If you outperform GPT-2 and the time is less than current SOTA in the Leaderboard, you get to make a PR. In addition to raw gains, there are some qualitative and aesthetic considerations that go into whether your improvement is merged. For example, if it is gnarly or it significantly bloats the code, or it seems too esoteric, then we will way those things against the improvement demonstrated. Additionally, nanochat cares not only about targeting a single model, but an entire miniseries of models. So your change must be principled enough that it can easily generalize to other model depths, so that we can sweep out a miniseries.

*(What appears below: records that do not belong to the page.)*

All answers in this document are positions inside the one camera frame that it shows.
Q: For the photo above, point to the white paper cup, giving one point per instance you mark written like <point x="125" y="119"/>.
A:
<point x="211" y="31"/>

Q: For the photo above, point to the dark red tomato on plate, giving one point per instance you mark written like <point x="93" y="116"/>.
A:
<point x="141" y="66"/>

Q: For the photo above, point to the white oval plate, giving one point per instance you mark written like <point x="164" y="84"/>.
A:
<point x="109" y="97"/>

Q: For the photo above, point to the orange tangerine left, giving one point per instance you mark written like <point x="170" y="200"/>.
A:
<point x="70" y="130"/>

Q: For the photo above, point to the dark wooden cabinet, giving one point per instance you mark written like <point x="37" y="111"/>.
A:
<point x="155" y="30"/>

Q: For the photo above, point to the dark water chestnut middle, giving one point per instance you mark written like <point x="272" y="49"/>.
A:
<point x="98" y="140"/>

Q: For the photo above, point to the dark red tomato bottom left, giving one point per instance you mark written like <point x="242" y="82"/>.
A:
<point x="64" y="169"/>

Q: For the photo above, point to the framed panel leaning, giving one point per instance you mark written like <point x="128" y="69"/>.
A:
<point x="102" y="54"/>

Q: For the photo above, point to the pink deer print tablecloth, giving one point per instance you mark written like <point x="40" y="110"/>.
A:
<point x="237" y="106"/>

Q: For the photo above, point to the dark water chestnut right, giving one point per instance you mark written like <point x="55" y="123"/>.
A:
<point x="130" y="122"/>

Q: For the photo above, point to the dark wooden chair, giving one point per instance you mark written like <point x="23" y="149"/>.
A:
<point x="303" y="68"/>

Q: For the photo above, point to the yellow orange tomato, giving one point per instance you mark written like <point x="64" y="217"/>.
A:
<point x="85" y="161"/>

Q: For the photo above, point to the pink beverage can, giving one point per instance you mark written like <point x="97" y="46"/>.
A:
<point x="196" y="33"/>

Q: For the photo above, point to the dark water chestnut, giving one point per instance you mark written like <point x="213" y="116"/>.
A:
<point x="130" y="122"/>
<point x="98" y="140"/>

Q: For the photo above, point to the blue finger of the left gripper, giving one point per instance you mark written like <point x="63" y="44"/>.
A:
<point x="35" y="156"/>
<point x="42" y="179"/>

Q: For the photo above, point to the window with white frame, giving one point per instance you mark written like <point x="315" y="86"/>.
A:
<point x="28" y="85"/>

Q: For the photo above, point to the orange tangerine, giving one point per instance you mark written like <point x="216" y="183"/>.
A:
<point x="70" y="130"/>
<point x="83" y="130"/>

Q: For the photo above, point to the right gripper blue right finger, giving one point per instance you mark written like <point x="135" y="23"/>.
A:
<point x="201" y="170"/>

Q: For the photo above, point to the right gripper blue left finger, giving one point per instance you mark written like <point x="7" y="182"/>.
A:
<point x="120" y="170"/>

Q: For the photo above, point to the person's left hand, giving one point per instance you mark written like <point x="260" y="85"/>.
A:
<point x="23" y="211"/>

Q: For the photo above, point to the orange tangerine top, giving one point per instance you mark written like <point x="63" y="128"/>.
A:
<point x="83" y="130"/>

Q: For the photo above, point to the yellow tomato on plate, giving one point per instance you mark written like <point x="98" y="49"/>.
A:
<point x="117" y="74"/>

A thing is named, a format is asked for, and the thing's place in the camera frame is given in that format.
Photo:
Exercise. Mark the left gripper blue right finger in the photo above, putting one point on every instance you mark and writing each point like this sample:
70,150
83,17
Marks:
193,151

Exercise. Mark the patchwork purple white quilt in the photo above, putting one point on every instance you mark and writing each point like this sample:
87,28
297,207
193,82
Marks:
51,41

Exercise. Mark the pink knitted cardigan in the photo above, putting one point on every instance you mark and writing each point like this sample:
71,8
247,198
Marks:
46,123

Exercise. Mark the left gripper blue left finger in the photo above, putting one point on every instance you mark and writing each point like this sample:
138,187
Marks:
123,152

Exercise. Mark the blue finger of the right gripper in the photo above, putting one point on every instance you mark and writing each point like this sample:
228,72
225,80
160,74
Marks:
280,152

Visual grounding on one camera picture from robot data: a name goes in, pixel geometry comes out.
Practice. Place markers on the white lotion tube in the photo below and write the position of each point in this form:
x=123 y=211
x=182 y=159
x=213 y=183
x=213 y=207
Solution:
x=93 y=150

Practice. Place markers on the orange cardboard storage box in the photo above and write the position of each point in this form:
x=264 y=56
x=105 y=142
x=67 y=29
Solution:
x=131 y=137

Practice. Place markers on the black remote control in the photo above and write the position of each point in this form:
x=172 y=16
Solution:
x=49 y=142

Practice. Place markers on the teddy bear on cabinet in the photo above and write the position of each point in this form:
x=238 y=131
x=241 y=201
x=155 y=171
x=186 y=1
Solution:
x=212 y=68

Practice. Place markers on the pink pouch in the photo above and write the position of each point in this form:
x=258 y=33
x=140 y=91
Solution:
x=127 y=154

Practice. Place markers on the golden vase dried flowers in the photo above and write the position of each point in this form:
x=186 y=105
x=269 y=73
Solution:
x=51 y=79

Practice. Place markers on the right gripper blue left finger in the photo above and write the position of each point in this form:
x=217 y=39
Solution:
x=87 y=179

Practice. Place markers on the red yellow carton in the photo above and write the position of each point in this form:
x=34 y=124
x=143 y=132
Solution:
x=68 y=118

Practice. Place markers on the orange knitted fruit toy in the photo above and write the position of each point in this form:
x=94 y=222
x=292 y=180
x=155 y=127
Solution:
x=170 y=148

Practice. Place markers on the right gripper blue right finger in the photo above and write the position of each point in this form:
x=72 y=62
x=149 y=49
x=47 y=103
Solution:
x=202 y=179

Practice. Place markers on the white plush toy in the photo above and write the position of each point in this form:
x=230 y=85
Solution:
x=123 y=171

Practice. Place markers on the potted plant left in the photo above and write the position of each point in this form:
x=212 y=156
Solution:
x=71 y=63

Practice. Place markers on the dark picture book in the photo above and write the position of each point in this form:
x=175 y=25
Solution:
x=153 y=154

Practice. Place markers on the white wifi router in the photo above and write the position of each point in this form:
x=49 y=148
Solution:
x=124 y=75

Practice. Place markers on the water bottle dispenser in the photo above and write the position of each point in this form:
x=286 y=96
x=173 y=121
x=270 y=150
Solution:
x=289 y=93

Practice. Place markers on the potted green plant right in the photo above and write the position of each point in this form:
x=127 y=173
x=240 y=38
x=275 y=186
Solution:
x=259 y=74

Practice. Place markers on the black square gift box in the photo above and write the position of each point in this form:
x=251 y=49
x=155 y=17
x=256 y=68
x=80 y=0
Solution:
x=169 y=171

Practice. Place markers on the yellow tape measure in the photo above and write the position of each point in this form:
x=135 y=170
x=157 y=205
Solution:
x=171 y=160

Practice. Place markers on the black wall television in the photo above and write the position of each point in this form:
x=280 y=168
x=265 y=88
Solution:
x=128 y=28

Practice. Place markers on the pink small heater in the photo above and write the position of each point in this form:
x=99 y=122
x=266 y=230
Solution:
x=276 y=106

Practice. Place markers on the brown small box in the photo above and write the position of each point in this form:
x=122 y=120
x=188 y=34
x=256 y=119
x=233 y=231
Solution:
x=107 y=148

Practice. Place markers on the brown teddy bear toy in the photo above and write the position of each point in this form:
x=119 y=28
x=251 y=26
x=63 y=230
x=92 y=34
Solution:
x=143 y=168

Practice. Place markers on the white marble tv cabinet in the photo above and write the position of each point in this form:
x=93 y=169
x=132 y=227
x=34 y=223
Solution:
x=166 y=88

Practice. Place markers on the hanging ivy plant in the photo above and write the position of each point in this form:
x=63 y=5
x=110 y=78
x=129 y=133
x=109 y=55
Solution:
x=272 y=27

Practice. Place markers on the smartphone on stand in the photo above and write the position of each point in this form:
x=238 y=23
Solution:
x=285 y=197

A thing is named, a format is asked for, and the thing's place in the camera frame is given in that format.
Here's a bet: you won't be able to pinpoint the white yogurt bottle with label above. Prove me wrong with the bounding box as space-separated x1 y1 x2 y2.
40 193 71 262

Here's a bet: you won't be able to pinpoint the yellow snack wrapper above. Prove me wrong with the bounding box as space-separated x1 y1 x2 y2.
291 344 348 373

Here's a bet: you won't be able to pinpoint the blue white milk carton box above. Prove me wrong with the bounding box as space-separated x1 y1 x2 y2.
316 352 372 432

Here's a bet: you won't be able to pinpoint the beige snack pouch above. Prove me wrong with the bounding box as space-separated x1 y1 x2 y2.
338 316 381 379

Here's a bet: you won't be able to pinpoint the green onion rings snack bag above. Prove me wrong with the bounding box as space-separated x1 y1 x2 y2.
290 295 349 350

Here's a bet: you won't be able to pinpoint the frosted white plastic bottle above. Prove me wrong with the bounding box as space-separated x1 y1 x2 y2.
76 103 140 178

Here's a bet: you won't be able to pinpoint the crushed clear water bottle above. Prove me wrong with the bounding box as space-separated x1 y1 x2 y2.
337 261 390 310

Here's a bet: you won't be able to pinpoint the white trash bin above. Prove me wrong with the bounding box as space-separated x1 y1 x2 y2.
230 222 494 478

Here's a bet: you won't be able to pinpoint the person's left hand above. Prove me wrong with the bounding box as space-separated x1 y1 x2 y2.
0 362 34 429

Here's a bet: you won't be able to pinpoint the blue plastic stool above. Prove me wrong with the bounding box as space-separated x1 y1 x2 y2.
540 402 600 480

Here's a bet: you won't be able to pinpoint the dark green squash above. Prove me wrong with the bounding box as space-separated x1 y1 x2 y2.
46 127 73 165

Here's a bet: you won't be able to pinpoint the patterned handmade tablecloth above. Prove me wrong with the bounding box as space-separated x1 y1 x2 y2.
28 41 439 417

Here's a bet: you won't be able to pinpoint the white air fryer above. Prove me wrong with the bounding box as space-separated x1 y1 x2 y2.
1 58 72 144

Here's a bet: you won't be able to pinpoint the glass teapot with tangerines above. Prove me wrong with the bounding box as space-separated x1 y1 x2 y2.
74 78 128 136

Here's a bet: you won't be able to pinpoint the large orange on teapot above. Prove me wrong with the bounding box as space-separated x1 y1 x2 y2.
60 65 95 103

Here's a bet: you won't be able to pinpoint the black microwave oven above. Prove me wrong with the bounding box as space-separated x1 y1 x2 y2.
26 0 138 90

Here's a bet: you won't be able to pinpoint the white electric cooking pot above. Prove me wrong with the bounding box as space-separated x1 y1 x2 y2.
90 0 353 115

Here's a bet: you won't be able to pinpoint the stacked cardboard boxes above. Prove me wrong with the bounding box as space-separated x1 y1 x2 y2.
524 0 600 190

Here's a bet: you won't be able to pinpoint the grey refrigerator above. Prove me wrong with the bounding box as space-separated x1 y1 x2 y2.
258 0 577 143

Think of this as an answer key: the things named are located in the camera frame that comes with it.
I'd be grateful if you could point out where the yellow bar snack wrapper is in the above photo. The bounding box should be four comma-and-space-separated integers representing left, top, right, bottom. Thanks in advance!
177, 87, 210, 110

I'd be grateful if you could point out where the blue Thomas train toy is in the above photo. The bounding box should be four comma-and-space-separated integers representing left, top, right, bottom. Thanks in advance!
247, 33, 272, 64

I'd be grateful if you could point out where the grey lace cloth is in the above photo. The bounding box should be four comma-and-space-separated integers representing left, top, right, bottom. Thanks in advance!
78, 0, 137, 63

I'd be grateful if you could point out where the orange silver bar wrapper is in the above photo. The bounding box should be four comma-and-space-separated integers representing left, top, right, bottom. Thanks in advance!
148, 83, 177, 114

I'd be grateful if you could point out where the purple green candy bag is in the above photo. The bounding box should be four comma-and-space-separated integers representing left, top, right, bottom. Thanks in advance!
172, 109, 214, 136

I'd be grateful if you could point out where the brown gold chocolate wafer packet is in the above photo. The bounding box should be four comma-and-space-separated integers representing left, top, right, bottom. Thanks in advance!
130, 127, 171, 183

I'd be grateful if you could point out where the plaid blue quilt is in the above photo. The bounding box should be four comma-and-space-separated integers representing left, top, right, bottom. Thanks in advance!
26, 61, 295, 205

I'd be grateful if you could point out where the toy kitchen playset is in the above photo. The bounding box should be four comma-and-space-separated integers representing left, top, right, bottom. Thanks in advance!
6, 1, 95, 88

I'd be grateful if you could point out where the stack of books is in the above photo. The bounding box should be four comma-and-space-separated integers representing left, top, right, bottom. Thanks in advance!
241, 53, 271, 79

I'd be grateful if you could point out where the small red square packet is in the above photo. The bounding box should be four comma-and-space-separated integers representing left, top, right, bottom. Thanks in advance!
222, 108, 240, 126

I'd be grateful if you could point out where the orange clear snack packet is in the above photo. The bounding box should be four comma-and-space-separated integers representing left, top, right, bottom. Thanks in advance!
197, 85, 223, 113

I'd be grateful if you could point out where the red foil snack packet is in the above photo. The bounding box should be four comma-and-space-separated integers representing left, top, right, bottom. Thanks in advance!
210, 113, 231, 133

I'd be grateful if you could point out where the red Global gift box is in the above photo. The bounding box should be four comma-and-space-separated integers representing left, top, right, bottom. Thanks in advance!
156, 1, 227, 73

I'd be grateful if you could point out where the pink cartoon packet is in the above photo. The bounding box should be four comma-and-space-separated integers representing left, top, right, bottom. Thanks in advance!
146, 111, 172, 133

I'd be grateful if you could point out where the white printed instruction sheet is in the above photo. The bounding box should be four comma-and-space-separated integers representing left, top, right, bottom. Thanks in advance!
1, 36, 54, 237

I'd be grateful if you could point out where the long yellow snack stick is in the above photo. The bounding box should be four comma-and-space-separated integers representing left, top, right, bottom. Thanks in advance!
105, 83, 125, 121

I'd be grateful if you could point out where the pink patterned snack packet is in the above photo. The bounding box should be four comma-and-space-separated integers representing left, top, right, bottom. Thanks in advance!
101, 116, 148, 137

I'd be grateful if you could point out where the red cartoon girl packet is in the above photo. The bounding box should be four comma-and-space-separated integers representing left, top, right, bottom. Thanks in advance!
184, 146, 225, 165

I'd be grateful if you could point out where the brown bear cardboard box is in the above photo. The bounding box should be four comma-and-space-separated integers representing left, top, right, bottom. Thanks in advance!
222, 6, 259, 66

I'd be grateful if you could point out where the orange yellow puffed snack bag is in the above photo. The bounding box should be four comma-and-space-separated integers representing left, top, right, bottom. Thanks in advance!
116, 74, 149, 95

After you create the commit, to get the current short git commit hash:
git log -1 --format="%h"
Run 1
Achieved Jan 29 2026 on commit 348fbb3. The launch command was
OMP_NUM_THREADS=1 torchrun --standalone --nproc_per_node=8 -m scripts.base_train -- \
--depth=24 \
--run=d24-jan29 \
--model-tag=d24_jan29 \
--device-batch-size=16 \
--sample-every=-1 \
--save-every=-1 \
--core-metric-max-per-task=-1 \
--core-metric-every=3000 \
--target-param-data-ratio=12
The result was:
wandb: Run summary:
wandb: core_metric 0.25851
wandb: step 16704
wandb: total_training_flops 4.330784131228946e+19
wandb: total_training_time 10949.46713
The validation bpb was 0.74833.
Detailed writeup: Beating GPT-2 for <<$100: the nanochat journey
Run 2
Achieved Feb 2 2026 on commit 8309b83. The launch command was
OMP_NUM_THREADS=1 torchrun --standalone --nproc_per_node=8 -m scripts.base_train -- \
--depth=26 \
--run="d26-feb2-fp8-ratio8.5" \
--model-tag="d26_feb2_fp8_ratio8.5" \
--device-batch-size=16 \
--sample-every=-1 \
--save-every=-1 \
--core-metric-max-per-task=-1 \
--core-metric-every=999999 \
--target-param-data-ratio=8.5 \
--fp8
The result was:
core_metric 0.2578
step 14889
total_training_time 10493
Minimum validation bpb: 0.745036
The big change in this run is --fp8, which causes all Linear layers (other than the gates) to be switched to fp8 training using torchao with tensorwise fp8 scaling. Each step is of slightly lower quality, but we are taking them a lot faster, coming out net ahead. Anyone who does not have fp8 (e.g. using a GPU without it) can simply leave out the --fp8 flag to train in bfloat16. This will work just fine but it will produce a slightly stronger model than GPT-2 because of the fp8 -> bf16 precision upgrade. It's possible that one can further tune which layers to include in the fp8 conversion and that e.g. some of the smaller matmuls should be just kept in bf16 etc.
Previous record was 3.04 hours, so 2.91 hours is (3.04 - 2.91)/3.04*100 ~= 4.3% speed improvement.